I
Igual que se corre el borrador sobre una pizarra escrita, Enrique Loy
pasóse la mano por la frente, con un vago ánimo de alejar, con este
movimiento, la idea fija que jamás lo abandonaba... Era la quinta o
sexta vez en el transcurso de ese día, que rememoraba aquel episodio
doloroso de su vida, cuyo recuerdo era tenaz como un tornillo que quiere
penetrar.
—¡Ea, vamos; hay que distraerse! —se dijo—.
Ambulaba por una de aquellas rúas comerciales en las que parece que
fuera más de prisa el agua corriente del humano vivir. Delante de él
marchaba una señora basta y gorda, viuda a todas las trazas, que
conducía de la mano a una niñita como de diez años.
Enrique Loy sonrió a la chiquilla.
—Ella es bonita y pequeña: una chalupita —pensó—; en cambio, la madre es una inmensa barca velera.
Le agradó ésta que consideraba ingeniosa observación, y rió con su risa ancha y sanota de muchacho ingenuo un poco baseballista, y un poco sentimental.
—¡Eso es! Una fragata a la que va acoderada una lanchita. Justamente, una navegación en conserva.
Y se le ocurrió que acaso podría hacer él —crucero de batalla— como en alta mar, un abordaje.
Tornó a reír, ahora escandalosamente; tanto que algún transeúnte
volvióse a mirarlo, quizás creyéndolo escapado de la casa de orates.
Momentáneamente resurgió en él el bachiller que obtuvo título en colegio de jesuítas...

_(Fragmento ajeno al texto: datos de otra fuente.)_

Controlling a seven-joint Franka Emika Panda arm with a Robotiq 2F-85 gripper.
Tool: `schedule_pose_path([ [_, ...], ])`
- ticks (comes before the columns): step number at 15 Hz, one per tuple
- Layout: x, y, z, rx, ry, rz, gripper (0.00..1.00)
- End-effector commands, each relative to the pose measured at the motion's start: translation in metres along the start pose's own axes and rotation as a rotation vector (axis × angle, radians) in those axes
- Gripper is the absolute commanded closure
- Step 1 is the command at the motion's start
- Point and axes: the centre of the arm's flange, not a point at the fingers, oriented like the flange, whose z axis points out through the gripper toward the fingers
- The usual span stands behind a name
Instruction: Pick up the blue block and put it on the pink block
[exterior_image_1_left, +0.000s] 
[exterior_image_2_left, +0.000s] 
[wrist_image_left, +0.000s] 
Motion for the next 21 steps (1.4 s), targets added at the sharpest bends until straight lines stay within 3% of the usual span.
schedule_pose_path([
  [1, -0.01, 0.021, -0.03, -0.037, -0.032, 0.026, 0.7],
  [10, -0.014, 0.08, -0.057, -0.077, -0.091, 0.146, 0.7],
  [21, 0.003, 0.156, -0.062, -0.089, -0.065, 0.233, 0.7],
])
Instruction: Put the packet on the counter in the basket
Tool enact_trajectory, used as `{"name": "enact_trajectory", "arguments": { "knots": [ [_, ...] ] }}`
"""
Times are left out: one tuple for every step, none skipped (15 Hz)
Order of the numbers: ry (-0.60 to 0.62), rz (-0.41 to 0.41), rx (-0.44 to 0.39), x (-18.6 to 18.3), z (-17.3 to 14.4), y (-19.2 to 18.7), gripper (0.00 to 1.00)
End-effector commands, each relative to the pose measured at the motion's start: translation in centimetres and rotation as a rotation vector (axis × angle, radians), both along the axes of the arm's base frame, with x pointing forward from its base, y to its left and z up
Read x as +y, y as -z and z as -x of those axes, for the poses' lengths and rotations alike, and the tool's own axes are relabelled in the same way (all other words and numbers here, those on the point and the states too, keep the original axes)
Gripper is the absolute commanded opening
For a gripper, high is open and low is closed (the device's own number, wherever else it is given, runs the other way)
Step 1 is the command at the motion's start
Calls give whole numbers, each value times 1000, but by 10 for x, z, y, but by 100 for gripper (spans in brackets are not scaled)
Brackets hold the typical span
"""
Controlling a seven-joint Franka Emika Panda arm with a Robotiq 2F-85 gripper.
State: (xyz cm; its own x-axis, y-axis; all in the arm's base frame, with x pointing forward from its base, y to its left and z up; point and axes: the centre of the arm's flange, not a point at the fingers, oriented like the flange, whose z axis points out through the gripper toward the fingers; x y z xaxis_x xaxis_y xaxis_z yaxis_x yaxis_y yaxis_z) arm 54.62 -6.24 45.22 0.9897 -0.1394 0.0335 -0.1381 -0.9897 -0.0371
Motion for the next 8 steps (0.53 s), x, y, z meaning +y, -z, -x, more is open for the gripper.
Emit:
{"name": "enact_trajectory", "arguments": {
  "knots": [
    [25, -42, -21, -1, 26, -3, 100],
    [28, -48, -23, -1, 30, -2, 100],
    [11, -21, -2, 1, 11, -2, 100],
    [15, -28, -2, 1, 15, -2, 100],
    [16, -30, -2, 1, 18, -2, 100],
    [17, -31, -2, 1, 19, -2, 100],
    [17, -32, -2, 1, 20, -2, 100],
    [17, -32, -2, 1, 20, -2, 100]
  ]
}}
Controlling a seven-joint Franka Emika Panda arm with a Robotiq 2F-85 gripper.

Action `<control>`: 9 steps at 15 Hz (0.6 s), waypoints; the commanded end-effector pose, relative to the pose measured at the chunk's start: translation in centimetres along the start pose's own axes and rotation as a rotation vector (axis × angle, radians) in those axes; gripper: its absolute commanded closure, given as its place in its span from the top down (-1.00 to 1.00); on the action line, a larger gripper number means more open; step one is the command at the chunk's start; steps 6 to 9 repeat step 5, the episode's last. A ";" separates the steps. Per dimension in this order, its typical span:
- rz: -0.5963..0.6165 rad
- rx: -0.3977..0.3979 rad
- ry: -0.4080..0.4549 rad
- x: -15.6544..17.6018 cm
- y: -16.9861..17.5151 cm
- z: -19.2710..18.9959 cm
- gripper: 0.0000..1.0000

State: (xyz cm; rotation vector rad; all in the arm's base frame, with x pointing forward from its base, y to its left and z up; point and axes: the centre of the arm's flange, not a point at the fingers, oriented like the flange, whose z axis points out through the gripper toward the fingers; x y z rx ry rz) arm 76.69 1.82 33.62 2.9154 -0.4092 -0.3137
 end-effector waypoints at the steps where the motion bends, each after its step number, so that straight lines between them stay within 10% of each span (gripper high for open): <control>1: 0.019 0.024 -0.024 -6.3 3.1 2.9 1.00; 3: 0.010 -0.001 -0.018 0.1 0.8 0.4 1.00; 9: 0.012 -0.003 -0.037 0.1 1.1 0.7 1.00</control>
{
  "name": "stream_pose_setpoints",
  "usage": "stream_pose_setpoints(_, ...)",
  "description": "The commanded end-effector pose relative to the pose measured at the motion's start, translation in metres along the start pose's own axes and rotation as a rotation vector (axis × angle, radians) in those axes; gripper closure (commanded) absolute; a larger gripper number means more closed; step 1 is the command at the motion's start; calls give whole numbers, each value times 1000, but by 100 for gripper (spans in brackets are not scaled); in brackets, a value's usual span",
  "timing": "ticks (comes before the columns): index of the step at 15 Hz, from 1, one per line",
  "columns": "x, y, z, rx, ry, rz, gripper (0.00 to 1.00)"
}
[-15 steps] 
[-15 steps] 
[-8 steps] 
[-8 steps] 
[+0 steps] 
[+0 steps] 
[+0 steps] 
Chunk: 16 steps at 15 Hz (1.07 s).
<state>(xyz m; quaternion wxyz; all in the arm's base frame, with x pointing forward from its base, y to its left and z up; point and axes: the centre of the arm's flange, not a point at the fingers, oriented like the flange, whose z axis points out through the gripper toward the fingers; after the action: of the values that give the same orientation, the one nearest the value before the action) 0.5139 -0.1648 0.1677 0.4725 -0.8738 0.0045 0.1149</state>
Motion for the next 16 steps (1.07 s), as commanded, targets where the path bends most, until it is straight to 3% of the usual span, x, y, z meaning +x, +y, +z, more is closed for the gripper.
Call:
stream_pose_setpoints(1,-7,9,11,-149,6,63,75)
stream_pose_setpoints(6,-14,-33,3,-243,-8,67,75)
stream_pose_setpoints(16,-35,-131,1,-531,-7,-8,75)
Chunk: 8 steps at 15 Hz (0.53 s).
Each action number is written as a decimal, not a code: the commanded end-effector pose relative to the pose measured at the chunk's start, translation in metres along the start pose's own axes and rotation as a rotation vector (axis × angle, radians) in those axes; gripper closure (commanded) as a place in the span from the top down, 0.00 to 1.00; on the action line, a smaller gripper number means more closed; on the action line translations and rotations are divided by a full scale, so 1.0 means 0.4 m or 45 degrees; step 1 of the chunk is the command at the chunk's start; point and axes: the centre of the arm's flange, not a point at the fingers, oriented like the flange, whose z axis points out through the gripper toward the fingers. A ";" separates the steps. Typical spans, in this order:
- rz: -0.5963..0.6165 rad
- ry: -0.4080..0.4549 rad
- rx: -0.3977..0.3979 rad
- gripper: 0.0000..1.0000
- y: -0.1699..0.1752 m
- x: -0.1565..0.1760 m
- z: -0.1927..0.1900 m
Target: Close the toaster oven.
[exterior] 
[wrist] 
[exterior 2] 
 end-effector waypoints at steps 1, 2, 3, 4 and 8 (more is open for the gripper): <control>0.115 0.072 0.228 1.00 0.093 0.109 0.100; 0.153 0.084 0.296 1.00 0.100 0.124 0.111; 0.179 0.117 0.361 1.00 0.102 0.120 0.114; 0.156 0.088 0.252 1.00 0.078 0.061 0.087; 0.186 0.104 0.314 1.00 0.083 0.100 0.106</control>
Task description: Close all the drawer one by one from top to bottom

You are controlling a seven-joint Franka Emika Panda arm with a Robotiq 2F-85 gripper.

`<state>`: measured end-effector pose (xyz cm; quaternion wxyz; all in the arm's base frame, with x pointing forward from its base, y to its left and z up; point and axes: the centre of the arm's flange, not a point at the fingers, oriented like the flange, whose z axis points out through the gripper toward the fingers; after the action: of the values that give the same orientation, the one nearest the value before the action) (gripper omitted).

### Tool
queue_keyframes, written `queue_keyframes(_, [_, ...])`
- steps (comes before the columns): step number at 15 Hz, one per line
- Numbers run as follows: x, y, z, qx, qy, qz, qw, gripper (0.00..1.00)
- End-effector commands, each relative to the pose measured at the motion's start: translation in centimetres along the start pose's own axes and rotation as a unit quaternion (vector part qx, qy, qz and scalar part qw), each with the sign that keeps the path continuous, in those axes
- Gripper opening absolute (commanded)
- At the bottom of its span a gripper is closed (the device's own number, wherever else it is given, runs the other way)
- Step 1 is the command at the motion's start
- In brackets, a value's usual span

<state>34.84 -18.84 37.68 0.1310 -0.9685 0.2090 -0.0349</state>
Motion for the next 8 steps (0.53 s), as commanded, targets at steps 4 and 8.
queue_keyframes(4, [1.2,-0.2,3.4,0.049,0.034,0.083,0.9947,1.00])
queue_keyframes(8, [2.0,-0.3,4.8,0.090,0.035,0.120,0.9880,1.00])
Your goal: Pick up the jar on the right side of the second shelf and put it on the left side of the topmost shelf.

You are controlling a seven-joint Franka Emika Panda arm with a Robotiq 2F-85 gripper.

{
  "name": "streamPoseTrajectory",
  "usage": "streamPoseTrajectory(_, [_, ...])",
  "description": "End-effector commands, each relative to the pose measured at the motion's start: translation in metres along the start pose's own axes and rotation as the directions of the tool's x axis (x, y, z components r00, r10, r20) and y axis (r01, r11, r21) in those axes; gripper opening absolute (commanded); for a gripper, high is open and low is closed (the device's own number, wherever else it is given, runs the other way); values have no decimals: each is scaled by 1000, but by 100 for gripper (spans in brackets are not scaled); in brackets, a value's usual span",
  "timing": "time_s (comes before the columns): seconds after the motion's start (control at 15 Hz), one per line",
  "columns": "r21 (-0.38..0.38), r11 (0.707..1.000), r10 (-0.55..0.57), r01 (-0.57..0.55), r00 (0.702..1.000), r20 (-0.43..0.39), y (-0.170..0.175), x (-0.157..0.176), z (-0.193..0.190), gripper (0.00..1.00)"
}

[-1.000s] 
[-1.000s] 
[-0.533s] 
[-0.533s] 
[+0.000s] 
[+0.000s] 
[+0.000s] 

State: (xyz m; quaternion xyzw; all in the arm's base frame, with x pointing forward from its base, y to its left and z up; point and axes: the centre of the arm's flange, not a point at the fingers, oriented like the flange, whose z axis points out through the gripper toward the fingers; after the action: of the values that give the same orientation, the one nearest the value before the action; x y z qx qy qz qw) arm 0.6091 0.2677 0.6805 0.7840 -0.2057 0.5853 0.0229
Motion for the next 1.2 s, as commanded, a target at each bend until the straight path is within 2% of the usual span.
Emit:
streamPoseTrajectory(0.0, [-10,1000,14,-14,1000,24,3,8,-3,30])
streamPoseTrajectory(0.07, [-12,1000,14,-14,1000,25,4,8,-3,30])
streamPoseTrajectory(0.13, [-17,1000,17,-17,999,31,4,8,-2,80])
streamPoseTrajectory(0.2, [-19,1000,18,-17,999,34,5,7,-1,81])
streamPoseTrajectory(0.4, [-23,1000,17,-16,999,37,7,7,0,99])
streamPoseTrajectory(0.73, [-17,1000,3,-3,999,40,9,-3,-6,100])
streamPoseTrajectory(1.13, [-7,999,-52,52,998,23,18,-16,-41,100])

—La más cruda visión de la pornografía que caracteriza a las
manifestaciones de la moda actual, la dan las niñitas —sentenció—. Y, en
conexión con esto, como dicen los periodistas, yo, de ser gobernante,
entre las publicaciones cuya importación prohibiría, estarían, además de
Gamiani y otras de la laya, La mode a demain y Pictorial Review.